* Requirement: Output range, inclusive: from the line containing "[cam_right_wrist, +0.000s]" to the line containing "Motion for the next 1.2". Restate those lines from the data below word for word and only those.

(Stored entries)
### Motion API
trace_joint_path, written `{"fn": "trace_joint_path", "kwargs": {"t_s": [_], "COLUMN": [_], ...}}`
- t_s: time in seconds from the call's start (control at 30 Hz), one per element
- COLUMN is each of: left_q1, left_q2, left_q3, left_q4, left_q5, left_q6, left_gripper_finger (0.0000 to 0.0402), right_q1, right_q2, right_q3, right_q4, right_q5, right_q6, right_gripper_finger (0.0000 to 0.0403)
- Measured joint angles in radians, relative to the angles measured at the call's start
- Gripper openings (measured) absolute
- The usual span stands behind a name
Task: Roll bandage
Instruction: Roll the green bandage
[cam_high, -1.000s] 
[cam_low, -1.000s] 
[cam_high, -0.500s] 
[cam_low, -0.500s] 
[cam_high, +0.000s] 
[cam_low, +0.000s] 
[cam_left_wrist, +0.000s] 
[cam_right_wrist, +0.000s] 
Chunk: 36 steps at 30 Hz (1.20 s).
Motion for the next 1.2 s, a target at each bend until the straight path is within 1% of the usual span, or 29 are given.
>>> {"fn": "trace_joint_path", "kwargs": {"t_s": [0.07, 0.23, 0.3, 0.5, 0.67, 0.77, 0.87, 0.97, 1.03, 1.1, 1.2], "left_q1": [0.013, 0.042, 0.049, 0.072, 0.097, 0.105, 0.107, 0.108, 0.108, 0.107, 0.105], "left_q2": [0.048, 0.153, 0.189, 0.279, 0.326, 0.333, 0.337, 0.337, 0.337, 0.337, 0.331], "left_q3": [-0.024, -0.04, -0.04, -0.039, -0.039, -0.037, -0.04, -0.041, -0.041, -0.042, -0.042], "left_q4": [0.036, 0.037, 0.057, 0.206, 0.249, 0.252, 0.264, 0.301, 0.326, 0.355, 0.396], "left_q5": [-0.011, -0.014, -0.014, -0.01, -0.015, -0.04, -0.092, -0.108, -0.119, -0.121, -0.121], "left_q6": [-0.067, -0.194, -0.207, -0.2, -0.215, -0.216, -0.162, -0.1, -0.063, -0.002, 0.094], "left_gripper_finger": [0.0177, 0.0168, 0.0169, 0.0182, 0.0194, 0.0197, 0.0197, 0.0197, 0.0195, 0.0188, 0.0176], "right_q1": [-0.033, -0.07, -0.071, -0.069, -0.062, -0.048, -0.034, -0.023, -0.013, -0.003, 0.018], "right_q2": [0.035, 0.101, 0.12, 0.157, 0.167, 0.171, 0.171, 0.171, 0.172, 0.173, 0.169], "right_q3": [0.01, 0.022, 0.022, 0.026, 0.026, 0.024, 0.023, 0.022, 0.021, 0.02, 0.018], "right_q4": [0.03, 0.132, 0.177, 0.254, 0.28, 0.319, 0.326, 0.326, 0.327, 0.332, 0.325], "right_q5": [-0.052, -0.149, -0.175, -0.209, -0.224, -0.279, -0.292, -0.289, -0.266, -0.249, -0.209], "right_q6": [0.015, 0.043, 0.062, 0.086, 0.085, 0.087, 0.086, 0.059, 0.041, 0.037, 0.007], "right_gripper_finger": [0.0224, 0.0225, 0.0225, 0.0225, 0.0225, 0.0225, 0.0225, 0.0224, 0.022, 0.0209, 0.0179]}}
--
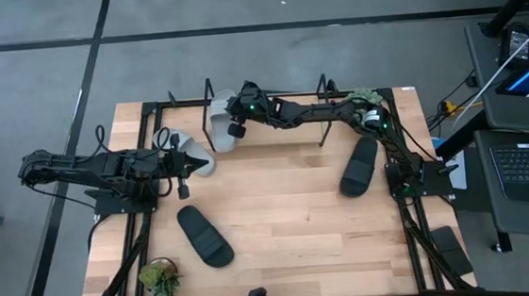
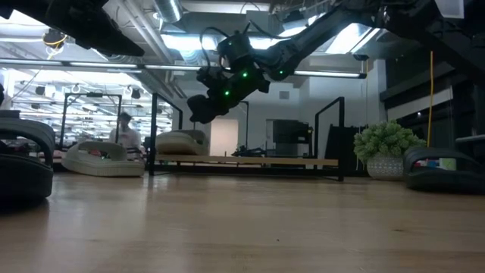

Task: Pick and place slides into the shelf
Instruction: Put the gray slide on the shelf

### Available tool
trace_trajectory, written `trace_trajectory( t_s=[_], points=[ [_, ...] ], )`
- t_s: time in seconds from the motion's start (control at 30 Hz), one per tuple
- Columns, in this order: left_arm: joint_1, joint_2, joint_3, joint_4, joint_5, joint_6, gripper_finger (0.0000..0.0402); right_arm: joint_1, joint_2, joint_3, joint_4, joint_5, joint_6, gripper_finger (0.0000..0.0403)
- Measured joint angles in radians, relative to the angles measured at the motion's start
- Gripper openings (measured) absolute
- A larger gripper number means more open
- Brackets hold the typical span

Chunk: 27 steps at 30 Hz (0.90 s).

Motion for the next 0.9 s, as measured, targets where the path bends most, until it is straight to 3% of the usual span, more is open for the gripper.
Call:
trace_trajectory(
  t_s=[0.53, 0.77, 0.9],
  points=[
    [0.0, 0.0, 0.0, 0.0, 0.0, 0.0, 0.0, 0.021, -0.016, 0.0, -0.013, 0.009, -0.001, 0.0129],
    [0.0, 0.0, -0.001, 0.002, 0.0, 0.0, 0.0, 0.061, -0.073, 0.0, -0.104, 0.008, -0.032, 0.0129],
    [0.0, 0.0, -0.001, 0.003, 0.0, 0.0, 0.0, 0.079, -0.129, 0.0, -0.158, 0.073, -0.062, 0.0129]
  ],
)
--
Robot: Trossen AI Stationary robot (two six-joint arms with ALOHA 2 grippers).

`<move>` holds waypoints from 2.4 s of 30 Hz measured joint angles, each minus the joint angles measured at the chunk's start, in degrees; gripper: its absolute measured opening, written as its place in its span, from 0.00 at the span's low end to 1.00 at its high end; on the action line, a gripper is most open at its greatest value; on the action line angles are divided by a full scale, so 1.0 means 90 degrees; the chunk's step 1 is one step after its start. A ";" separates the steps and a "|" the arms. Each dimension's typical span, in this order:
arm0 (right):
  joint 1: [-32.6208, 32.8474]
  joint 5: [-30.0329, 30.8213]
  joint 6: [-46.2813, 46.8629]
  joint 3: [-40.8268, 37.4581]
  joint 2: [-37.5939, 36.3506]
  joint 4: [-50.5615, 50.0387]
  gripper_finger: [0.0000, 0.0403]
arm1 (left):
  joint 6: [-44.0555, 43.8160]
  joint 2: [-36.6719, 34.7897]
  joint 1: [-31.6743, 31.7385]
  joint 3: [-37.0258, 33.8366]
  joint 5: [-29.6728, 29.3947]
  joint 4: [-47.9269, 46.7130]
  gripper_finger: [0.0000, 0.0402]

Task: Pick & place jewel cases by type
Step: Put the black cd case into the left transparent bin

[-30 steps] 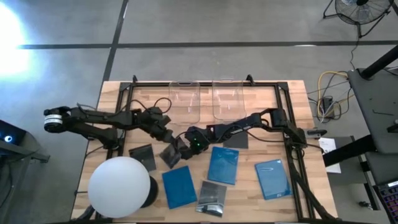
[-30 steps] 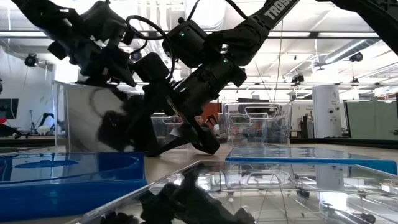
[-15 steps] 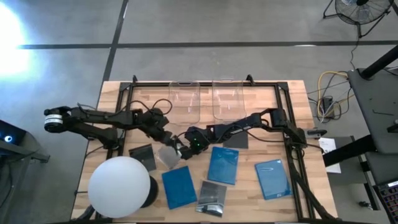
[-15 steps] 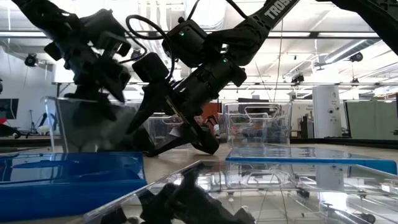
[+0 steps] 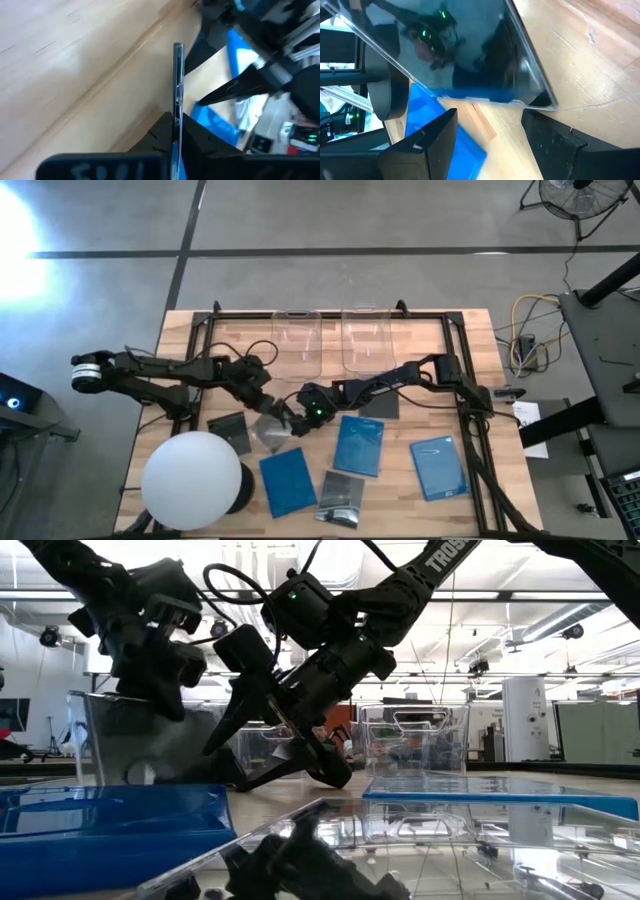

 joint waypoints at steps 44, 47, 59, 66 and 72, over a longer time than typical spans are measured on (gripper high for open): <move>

* Your solution:
[cam_right_wrist, +0.000s] 
Chunk: 36 steps at 30 Hz (1.20 s).
Motion for the next 1.2 s, a target at each bend until the straight path is within 1% of the usual span, or 29 are given.

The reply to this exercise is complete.